--- Work task ---
Print the lines that run from the line with "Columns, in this" to the line with "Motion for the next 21", keeping both end lines, exactly as they appear in the entries below, and nothing else.

-- Excerpted records follows --

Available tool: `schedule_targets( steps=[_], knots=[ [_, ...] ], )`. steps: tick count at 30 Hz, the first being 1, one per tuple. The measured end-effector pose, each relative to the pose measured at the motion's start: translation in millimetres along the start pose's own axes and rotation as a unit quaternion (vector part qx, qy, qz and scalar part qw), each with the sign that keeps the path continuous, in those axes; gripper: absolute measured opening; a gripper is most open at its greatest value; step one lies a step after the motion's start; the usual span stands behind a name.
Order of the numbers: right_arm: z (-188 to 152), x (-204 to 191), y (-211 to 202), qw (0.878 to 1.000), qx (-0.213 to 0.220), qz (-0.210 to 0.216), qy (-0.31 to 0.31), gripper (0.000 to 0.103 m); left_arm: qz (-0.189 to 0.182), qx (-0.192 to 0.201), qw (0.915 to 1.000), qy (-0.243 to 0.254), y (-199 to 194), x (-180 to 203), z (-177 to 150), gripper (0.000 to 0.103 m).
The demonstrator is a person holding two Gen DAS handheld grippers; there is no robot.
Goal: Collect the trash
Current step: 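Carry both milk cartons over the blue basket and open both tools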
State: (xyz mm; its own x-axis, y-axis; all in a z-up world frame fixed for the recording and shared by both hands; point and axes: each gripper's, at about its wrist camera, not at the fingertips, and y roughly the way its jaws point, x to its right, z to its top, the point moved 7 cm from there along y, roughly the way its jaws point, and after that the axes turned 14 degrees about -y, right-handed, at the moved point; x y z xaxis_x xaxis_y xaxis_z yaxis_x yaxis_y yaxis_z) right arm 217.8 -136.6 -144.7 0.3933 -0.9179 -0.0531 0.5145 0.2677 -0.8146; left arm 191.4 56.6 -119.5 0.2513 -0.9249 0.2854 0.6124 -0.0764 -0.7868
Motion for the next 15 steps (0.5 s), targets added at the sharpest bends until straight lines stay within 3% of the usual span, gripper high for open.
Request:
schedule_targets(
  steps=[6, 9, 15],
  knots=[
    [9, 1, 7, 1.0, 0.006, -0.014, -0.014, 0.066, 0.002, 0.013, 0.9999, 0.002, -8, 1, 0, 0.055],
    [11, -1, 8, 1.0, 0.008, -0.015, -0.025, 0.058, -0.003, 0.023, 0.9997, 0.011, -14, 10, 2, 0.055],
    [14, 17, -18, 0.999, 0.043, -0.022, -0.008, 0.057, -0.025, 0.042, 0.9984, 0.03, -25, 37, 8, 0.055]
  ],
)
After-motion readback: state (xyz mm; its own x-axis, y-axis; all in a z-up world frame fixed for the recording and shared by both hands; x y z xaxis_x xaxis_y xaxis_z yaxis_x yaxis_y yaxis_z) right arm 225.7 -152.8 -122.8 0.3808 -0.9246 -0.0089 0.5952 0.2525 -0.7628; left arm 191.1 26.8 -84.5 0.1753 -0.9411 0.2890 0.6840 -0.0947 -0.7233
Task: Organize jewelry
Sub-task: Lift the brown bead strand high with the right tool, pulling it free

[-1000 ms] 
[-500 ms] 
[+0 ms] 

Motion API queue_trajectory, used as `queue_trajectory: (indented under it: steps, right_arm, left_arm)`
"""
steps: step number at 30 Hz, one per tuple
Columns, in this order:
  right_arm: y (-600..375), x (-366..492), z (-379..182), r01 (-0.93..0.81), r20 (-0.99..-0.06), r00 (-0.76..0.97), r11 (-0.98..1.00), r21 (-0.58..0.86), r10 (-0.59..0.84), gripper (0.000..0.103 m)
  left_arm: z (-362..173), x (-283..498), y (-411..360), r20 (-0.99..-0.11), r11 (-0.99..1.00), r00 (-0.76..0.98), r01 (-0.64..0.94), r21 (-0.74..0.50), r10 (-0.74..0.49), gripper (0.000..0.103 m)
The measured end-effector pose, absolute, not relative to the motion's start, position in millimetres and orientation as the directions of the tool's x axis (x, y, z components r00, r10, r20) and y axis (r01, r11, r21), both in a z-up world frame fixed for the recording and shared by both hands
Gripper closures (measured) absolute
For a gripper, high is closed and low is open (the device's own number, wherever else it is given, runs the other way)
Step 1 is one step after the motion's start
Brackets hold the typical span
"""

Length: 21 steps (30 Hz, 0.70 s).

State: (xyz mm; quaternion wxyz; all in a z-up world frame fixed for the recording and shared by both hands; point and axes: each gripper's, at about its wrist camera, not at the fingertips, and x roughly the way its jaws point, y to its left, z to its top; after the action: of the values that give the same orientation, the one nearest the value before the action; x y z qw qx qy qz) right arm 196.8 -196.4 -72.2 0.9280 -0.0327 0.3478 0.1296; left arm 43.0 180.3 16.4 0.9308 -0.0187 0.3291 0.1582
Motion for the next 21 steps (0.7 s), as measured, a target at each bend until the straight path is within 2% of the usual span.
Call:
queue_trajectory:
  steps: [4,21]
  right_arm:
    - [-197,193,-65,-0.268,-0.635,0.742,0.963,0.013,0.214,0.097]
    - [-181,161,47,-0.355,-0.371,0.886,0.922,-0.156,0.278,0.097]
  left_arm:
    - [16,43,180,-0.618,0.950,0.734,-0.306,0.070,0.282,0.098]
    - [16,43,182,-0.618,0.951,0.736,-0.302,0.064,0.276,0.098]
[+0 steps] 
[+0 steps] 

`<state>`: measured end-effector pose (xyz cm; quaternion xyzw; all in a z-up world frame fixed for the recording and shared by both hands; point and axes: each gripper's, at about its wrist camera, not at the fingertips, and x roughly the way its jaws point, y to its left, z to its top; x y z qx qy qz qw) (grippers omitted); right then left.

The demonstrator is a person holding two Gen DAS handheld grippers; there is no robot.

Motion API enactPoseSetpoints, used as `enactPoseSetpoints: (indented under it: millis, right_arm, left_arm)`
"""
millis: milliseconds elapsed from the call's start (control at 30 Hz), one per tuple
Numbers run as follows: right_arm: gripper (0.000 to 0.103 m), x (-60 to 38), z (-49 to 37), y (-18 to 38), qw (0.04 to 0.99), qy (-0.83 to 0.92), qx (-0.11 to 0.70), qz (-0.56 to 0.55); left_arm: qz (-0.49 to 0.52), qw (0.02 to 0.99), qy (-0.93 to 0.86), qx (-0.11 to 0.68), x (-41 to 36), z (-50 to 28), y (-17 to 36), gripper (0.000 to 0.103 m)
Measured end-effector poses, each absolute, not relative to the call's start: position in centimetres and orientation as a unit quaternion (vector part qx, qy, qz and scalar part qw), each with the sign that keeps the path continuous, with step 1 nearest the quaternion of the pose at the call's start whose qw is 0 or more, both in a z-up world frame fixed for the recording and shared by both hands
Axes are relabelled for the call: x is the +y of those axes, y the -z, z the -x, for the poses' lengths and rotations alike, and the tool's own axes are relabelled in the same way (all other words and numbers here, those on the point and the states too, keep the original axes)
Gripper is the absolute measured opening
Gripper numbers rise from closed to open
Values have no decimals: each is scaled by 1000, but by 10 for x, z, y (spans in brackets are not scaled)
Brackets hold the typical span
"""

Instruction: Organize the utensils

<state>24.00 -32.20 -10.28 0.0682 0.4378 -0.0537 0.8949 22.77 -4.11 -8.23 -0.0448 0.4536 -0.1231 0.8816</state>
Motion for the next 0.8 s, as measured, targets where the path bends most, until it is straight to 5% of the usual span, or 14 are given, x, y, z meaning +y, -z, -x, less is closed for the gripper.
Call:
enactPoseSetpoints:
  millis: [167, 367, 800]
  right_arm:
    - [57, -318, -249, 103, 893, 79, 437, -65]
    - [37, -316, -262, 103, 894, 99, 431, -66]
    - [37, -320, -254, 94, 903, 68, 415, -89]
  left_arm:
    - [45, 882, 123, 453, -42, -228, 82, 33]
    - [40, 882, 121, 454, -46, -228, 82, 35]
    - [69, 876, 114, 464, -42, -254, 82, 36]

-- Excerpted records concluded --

--- Your response ---
Columns, in this order:
  right_arm: y (-600..375), x (-366..492), z (-379..182), r01 (-0.93..0.81), r20 (-0.99..-0.06), r00 (-0.76..0.97), r11 (-0.98..1.00), r21 (-0.58..0.86), r10 (-0.59..0.84), gripper (0.000..0.103 m)
  left_arm: z (-362..173), x (-283..498), y (-411..360), r20 (-0.99..-0.11), r11 (-0.99..1.00), r00 (-0.76..0.98), r01 (-0.64..0.94), r21 (-0.74..0.50), r10 (-0.74..0.49), gripper (0.000..0.103 m)
The measured end-effector pose, absolute, not relative to the motion's start, position in millimetres and orientation as the directions of the tool's x axis (x, y, z components r00, r10, r20) and y axis (r01, r11, r21), both in a z-up world frame fixed for the recording and shared by both hands
Gripper closures (measured) absolute
For a gripper, high is closed and low is open (the device's own number, wherever else it is given, runs the other way)
Step 1 is one step after the motion's start
Brackets hold the typical span
"""

Length: 21 steps (30 Hz, 0.70 s).

State: (xyz mm; quaternion wxyz; all in a z-up world frame fixed for the recording and shared by both hands; point and axes: each gripper's, at about its wrist camera, not at the fingertips, and x roughly the way its jaws point, y to its left, z to its top; after the action: of the values that give the same orientation, the one nearest the value before the action; x y z qw qx qy qz) right arm 196.8 -196.4 -72.2 0.9280 -0.0327 0.3478 0.1296; left arm 43.0 180.3 16.4 0.9308 -0.0187 0.3291 0.1582
Motion for the next 21 steps (0.7 s), as measured, a target at each bend until the straight path is within 2% of the usual span.

With that, the answer is done.